The goal of MinHash is to estimate the _Jaccard similarity coefficient_, a commonly used indicator of the similarity between two sets, without explicitly computing the intersection and union of the two sets.
It does so by computing fixed sized signatures for a set of numbers using randomly generated hash functions.
❗️**WARNINGS**❗
- A `MinHash` class only accepts `numbers` (integers and floats) as inputs.
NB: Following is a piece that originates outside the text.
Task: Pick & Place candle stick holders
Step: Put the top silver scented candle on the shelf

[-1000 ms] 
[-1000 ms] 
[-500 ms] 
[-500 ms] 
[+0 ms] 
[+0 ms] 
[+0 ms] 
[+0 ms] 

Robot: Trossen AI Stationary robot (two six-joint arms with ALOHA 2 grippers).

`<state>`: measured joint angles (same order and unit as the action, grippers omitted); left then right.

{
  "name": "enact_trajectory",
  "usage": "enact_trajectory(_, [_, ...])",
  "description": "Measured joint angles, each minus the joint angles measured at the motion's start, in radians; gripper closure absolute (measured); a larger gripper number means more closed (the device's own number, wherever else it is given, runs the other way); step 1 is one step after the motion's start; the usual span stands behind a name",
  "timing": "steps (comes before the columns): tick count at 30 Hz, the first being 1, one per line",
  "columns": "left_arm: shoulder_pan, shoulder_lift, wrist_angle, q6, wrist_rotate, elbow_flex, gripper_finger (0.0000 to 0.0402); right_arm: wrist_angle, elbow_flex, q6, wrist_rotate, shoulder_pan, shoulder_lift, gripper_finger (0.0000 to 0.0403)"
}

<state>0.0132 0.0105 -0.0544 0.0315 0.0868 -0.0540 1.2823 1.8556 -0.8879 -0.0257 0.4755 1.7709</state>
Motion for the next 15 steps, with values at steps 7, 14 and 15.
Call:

- Two MinHash can be compared **only if they share the same set of randomly generated hash functions**. To ease the creation of MinHash sets, we introduce a `MinHashFactory` class that is able to create MinHash structures that _share the same set of hash functions_. We recommend most users **to rely on the factory**, but the `MinHash` class remains importable for advanced usage.
**Reference:** Andrei Z. Broder, _"On the resemblance and containment of documents"_, in Compression and Complexity of Sequences: Proceedings (1997).
([Full text article](https://citeseerx.ist.psu.edu/viewdoc/download?doi=10.1.1.24.779&rep=rep1&type=pdf))
#### `MinHashFactory` methods
- `create() -> MinHash`: create a new empty MinHash structure, using the parameters of the factory.
#### `MinHash` methods
- `add(element: number) -> void`: add a new element to the set.
- `bulkLoad(elements: number[]) -> void`: efficently add several new elements to the set.
- `isEmpty() -> boolean`: test if the signature of the MinHash is empty.
- `compareWith(other: MinHash) -> number`: estimate the Jaccard similarity coefficient with another MinHash set.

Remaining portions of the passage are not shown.